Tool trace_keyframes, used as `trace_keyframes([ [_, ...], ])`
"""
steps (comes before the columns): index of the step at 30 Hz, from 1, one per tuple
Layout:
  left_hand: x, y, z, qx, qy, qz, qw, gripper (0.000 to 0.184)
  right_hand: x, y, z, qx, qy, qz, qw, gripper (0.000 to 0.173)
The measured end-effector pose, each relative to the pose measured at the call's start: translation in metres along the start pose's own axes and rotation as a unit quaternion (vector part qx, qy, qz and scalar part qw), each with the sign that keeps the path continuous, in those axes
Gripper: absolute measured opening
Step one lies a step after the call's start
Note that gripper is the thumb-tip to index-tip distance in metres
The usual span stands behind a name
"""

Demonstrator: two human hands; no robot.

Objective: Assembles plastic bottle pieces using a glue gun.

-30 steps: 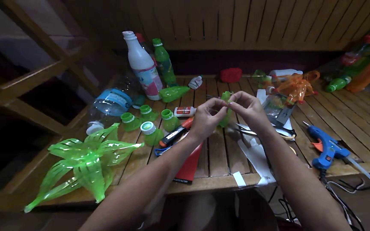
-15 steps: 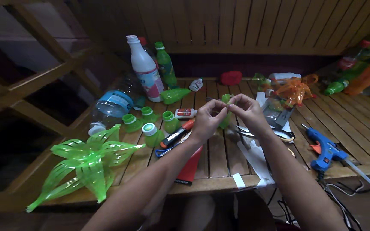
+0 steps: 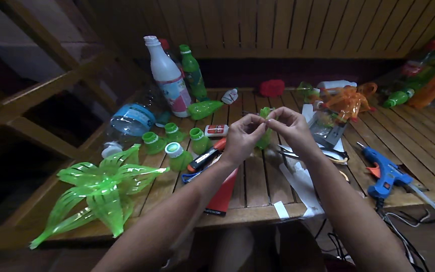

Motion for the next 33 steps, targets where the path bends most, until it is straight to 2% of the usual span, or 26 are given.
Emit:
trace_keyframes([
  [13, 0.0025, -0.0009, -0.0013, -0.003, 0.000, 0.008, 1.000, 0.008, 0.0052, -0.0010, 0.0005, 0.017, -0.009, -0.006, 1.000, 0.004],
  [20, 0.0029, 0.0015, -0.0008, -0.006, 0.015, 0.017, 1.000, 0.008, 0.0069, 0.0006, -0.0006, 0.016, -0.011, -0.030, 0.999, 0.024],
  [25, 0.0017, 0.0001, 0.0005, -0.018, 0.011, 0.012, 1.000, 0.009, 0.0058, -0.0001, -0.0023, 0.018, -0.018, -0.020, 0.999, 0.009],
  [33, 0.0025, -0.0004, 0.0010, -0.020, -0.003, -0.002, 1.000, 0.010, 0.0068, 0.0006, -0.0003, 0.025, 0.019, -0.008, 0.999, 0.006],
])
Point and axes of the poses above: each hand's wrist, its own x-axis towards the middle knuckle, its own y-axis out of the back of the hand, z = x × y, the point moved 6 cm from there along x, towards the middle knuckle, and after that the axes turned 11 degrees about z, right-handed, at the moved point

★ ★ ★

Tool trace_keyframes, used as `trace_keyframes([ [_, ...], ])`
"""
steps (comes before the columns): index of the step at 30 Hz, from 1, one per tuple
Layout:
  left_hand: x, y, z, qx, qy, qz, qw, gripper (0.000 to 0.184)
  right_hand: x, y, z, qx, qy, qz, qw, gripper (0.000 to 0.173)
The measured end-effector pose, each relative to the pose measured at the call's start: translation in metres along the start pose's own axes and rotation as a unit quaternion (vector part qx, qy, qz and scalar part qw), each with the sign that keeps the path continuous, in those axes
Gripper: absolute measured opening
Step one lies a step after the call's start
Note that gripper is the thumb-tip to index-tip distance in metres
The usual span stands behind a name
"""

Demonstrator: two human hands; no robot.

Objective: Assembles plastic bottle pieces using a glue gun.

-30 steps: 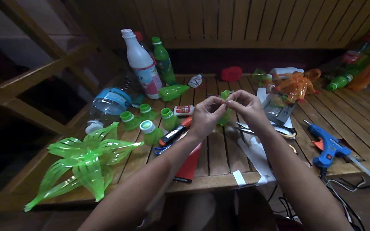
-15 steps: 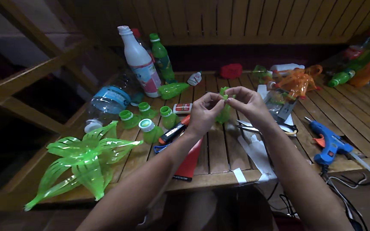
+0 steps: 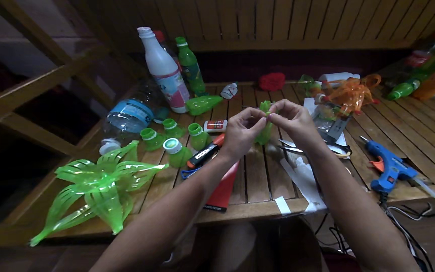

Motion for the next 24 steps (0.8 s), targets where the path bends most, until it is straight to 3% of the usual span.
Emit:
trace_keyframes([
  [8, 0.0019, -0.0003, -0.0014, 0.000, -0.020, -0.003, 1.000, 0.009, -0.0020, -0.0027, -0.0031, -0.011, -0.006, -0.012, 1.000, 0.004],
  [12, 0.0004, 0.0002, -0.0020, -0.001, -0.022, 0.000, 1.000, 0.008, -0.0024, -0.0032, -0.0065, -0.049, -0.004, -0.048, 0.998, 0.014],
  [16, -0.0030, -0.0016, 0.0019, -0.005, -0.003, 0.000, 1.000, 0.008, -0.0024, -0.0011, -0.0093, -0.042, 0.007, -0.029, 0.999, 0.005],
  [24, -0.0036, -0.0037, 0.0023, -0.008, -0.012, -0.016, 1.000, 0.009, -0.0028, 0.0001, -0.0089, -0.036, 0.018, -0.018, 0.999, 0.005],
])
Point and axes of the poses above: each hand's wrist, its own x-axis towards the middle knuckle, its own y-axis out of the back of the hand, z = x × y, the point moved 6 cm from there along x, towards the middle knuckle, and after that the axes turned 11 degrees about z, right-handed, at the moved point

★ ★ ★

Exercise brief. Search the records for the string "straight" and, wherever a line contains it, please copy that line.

Response.
Motion for the next 33 steps, targets where the path bends most, until it is straight to 2% of the usual span, or 26 are given.
Motion for the next 24 steps (0.8 s), targets where the path bends most, until it is straight to 3% of the usual span.

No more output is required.